Teen boys? I don’t recall any on the dance pad. I suspect few ever attempted to dance with the girls — teen boys are that way. Or at least they were. A few shy attempts maybe.

Back to the dictionary now, where my eyes slip down to another meaning of the word— the #1 meaning actually: glib, deceptive, or foolish talk.

Apparently there’s always been some confusion between JIVE and JIBE, as the following tale indicates.

A nineteen-year-old male was apprehended early this morning inside a closed doughnut shop. Responding to a call from a motorist who noticed a moving light in the store, police officers arrived at 2:10 am and arrested the young man for break & enter. He’d reportedly consumed several doughnuts and a can of pop and was on his second when police arrived.

The suspect maintains that he was passing the drive-through window on the way home from a friend’s house and noticed the window open a crack. Concerned that a thief may have entered and be in the process of looting the store, he climbed in the window to prevent the theft. He claims he was relieved to discover that this was not the case, but admits that he did help himself to some product. “Payback of a sort,” he contends.

Police officers claim that his story doesn’t jive with the facts. Two employees verified that the drive-through window was locked before they left the premises. Also, the officers discovered a crowbar behind a shrub nearby, and evidence that it had been used to pry open the window.  The crowbar is being held as evidence in the case.

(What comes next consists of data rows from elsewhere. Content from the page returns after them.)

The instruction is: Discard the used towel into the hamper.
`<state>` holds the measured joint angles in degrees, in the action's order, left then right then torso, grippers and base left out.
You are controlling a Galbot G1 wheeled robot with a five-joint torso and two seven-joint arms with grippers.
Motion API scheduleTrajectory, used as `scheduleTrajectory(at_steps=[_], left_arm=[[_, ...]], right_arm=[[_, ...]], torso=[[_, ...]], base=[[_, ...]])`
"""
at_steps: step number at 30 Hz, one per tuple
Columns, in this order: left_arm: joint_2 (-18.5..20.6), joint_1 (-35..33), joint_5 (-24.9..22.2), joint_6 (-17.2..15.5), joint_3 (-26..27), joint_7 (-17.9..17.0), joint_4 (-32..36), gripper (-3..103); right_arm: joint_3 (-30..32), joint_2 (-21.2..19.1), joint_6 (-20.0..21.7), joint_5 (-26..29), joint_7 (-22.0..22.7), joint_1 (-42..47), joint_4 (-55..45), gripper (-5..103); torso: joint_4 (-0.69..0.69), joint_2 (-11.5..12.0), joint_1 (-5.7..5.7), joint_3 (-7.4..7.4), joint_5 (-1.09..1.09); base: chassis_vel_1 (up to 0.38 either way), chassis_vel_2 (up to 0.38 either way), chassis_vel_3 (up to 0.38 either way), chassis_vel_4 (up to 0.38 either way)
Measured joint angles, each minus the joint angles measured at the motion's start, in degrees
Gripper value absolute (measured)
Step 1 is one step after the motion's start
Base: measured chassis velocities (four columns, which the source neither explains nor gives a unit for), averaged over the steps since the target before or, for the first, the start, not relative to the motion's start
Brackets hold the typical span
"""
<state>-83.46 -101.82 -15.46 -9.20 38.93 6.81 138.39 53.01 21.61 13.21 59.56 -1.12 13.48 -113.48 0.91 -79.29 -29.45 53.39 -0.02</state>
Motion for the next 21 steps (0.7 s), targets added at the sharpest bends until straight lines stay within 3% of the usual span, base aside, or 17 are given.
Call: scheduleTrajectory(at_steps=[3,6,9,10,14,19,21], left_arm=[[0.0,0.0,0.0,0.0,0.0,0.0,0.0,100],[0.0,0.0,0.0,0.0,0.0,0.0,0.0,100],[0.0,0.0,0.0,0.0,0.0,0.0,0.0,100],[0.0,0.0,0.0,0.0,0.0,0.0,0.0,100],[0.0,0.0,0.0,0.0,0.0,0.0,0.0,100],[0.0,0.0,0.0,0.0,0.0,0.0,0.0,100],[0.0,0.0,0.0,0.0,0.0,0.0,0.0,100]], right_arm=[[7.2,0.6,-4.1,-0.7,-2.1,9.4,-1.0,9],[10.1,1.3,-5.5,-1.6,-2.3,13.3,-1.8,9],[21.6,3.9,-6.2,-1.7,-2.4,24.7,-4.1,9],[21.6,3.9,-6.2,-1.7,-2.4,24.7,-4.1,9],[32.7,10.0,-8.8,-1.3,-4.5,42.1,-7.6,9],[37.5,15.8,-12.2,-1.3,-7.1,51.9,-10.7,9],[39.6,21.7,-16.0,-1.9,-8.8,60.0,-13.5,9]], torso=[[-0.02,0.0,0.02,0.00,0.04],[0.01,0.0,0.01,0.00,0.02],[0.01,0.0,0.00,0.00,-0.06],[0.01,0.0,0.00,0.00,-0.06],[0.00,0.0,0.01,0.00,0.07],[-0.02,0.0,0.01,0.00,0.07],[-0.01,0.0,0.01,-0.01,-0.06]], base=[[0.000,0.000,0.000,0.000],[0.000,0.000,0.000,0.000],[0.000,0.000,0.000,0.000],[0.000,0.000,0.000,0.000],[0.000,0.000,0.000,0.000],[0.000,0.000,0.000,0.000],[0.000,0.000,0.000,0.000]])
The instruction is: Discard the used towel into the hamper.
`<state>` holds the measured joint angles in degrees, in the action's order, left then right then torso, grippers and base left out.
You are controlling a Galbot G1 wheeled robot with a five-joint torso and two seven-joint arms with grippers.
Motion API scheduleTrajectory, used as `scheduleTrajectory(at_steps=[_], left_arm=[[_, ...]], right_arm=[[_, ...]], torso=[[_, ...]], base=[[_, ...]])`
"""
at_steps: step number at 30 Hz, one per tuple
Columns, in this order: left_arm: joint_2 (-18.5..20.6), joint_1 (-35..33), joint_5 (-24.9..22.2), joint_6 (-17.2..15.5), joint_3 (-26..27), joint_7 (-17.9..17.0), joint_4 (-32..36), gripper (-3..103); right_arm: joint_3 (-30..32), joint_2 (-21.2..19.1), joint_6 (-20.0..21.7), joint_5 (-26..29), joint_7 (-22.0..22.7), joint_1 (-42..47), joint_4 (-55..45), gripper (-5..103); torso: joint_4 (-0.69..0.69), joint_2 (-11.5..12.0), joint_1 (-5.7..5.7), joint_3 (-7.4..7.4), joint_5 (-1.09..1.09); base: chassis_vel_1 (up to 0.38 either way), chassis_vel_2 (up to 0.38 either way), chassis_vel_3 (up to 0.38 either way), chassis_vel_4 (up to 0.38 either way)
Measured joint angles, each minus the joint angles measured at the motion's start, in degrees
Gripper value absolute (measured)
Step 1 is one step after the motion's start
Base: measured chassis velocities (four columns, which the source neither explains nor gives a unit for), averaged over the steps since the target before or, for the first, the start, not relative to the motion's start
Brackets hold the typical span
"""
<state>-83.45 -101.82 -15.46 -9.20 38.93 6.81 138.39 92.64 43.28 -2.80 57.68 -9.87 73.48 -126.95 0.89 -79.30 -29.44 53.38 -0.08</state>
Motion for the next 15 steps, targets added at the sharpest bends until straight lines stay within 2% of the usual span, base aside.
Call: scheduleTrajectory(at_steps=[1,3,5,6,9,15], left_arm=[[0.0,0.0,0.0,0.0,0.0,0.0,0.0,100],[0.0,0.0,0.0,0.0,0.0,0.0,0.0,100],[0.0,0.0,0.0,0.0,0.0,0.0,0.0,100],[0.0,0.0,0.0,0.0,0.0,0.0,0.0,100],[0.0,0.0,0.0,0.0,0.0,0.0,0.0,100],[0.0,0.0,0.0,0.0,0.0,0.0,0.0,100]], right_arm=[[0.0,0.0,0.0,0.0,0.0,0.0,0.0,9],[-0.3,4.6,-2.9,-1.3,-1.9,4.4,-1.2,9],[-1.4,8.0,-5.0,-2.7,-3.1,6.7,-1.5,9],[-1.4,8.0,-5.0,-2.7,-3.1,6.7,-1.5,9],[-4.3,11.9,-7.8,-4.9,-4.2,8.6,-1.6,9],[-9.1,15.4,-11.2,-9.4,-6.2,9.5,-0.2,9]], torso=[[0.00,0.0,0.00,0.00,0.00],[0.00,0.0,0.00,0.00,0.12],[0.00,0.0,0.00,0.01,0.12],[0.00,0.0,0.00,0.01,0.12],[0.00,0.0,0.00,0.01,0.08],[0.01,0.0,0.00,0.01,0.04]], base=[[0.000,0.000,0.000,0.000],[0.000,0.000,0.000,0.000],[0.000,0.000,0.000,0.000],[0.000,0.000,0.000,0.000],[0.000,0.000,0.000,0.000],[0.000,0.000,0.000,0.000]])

The suspect initially claimed to know nothing about the tool, but officers rejected this as all jive. In spite of his avowal that he was attempting to prevent a robbery, fingerprints taken at the scene indicate that the suspect did make some attempt to open the till.

According to prosecuting attorney, Bette B. Have, the young man’s story simply won’t wash in court. “It doesn’t compute,” she stated. “Not with that crowbar near the window and his fingerprints on the till.”